++++ RECORDS FOR THIS TASK ++++

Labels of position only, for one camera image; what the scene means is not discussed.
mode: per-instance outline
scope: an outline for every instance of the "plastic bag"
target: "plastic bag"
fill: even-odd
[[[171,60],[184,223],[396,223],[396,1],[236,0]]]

++++

**WHAT IS NEEDED**
Go through the entries and filter for lines holding the word "outline"; copy each match.

**RESPONSE FOR THIS EXERCISE**
mode: per-instance outline
scope: an outline for every instance of the "plastic bag"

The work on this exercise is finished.